Filter (with predicates): Conditionally drop messages.
"transforms": "dropDeletes",
"transforms.dropDeletes.type": "org.apache.kafka.connect.transforms.Filter",
"transforms.dropDeletes.predicate": "isDelete",
"predicates": "isDelete",
"predicates.isDelete.type": "org.apache.kafka.connect.transforms.predicates.HeaderStringEquals",
"predicates.isDelete.name": "__op",
"predicates.isDelete.expected": "d"
Chaining SMTs
You can chain multiple SMTs in order. They execute in the sequence you define them.
"transforms": "extractAfter,setKey,dropTombstones",
"transforms.extractAfter.type": "org.apache.kafka.connect.transforms.ExtractField$Value",
"transforms.extractAfter.field": "after",
"transforms.setKey.type": "org.apache.kafka.connect.transforms.ValueToKey",
"transforms.setKey.fields": "id",
"transforms.dropTombstones.type": "org.apache.kafka.connect.transforms.Filter",
"transforms.dropTombstones.predicate": "isTombstone",
"predicates": "isTombstone",
"predicates.isTombstone.type": "org.apache.kafka.connect.transforms.predicates.RecordIsTombstone"
This chain takes a Debezium CDC event, extracts the after state, sets the key to the id field, and drops tombstone records. Three transforms, zero custom code.
Testing Connectors
Testing Kafka Connect setups is something most teams skip, and it shows in production. Here's what works:
Testcontainers for integration tests. Spin up Kafka, Connect, and your source/sink database in containers. Deploy the connector, produce/consume test data, verify the result.
@Testcontainers
class PostgresSourceConnectorTest {
@Container
static KafkaContainer kafka = new KafkaContainer(DockerImageName.parse("confluentinc/cp-kafka:7.6.0"));
@Container
static PostgreSQLContainer<?> postgres = new PostgreSQLContainer<>("postgres:16");
// deploy connector, insert rows, verify Kafka messages
}
Connector config validation. Before deploying, use the Connect REST API's validation endpoint:
curl -X PUT http://connect:8083/connector-plugins/PostgresConnector/config/validate \
-H "Content-Type: application/json" \
-d @connector-config.json
This catches configuration errors before they hit the cluster.
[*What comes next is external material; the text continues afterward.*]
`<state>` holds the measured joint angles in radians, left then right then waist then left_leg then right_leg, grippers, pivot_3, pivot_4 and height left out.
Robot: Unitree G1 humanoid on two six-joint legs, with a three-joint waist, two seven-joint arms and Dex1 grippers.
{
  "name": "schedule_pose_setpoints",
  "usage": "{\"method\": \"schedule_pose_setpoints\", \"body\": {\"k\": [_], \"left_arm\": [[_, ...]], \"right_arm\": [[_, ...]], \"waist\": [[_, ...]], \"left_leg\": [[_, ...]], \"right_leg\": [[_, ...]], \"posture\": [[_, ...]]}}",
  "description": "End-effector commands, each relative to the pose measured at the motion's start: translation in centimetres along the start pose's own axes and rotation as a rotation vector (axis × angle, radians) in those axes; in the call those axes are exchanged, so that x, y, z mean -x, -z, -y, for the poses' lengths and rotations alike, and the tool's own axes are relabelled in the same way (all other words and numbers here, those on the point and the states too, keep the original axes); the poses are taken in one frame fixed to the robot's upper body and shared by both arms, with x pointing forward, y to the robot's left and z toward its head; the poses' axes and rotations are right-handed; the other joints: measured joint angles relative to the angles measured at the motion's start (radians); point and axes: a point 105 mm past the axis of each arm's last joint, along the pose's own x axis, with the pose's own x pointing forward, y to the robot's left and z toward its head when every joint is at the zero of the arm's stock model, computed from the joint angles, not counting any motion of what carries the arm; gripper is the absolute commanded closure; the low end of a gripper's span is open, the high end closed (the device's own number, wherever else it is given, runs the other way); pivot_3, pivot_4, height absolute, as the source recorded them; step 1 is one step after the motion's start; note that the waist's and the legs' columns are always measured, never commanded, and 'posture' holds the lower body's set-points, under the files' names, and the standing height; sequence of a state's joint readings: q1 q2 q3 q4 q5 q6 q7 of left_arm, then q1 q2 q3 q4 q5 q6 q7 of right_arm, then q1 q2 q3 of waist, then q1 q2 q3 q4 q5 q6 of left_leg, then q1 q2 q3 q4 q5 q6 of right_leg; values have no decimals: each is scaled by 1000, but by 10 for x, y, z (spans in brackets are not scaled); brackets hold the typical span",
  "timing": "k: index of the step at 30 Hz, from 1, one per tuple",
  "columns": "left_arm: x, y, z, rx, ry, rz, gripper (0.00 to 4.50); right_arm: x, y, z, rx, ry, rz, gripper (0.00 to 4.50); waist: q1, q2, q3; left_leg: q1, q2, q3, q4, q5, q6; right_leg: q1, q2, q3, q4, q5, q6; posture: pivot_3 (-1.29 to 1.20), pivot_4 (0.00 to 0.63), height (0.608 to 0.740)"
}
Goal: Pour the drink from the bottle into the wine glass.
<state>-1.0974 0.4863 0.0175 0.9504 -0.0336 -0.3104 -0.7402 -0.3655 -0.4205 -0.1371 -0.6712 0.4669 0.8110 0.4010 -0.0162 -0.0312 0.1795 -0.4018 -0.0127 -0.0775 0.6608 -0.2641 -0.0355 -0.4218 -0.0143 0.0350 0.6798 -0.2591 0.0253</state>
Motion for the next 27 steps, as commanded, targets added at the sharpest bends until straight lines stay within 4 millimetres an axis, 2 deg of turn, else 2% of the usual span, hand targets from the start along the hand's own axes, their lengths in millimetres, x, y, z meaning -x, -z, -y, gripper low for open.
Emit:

Monitor connector status. A deployed connector can be in a RUNNING, PAUSED, or FAILED state. Monitor this. We've had connectors silently fail due to schema changes in the source database, and nobody noticed until downstream consumers started complaining about stale data.
The Bottom Line
Kafka Connect isn't glamorous, but it's the right tool for data integration. SMTs handle the light transformations that would otherwise require a separate microservice. Running on Kubernetes with Strimzi makes operations manageable. And testing - actually testing your connector configurations before production - will save you from the kind of silent failures that erode trust in your data pipelines.
Use Kafka Connect for what it's good at, and save the custom code for problems that actually need custom code.